PROBLEM REQUIREMENTS: Whenever a line in the data holds the string "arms", copy that line.

COLLECTED MATERIAL:

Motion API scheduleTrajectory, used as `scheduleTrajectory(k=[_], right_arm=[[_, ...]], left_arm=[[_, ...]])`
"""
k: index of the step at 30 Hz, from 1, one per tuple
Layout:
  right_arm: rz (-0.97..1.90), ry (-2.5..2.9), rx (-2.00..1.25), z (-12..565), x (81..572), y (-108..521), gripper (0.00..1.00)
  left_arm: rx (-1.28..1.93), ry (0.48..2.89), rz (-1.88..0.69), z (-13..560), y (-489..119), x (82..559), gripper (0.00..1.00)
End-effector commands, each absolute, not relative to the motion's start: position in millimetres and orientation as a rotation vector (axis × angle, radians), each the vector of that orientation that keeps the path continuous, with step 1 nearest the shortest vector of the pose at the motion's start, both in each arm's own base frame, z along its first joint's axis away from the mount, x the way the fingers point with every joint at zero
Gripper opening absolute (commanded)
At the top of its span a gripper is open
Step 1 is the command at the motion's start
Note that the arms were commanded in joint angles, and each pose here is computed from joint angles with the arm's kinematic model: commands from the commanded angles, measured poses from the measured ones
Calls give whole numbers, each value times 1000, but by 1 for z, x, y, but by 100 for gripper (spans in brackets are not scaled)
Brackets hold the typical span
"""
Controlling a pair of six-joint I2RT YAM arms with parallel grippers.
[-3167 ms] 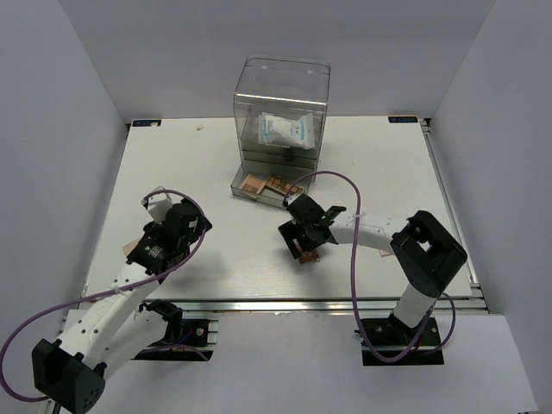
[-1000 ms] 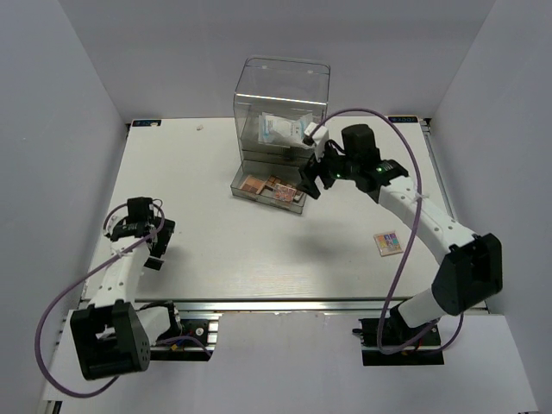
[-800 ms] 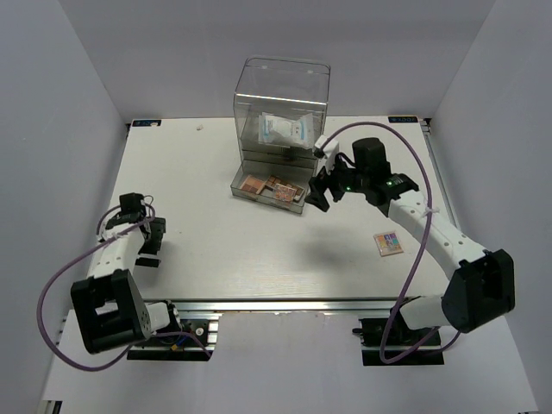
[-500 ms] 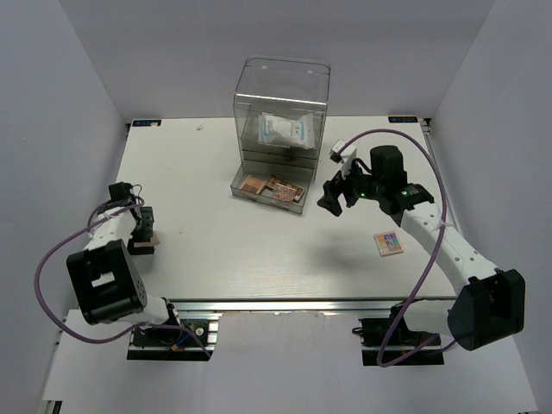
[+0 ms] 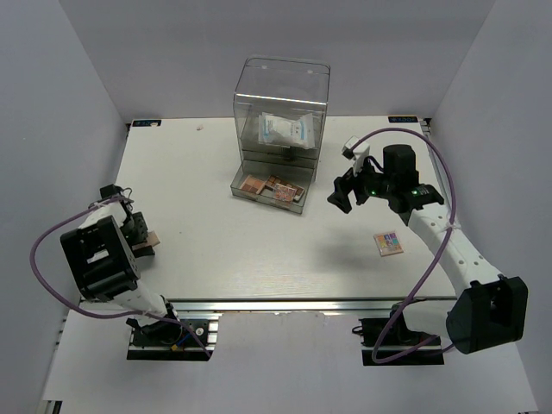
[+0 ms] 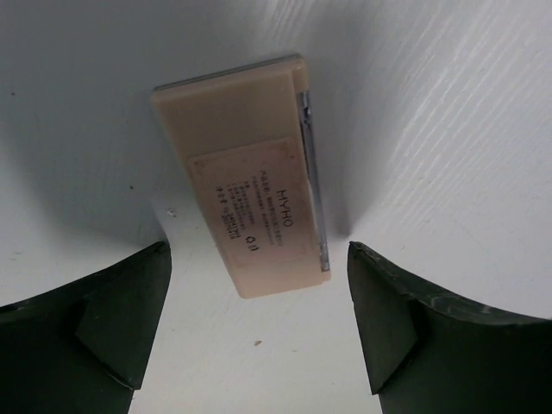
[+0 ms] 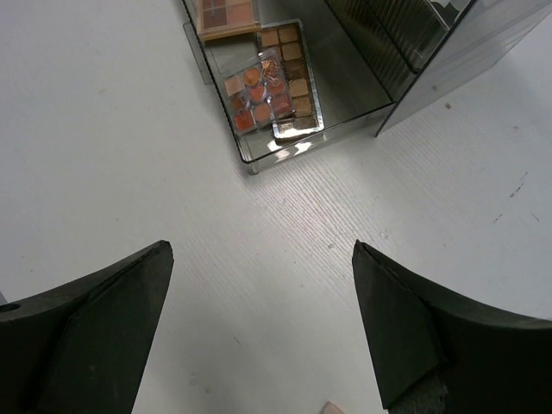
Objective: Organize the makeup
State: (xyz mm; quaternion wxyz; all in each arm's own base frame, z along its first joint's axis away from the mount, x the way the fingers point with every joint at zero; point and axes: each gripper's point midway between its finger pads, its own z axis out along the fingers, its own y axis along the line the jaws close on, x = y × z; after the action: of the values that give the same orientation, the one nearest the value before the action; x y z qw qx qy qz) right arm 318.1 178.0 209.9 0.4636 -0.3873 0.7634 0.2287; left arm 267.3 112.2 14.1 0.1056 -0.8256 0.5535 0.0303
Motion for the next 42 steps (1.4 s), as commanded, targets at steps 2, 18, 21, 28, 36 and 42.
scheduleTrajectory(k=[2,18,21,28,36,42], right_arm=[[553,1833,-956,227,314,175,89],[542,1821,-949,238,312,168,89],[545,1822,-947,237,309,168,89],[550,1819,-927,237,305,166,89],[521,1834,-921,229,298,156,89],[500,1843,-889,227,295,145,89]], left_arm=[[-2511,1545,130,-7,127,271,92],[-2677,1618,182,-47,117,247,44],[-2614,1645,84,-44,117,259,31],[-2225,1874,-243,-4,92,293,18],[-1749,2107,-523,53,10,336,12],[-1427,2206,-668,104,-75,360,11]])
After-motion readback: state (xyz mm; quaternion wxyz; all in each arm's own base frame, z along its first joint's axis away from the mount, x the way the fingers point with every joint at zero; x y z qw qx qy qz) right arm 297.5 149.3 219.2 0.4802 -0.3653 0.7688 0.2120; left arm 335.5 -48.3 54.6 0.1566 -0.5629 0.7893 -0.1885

RESULT OF THIS EXERCISE:
Note that the arms were commanded in joint angles, and each pose here is computed from joint angles with the arm's kinematic model: commands from the commanded angles, measured poses from the measured ones
Controlling a pair of six-joint I2RT YAM arms with parallel grippers.

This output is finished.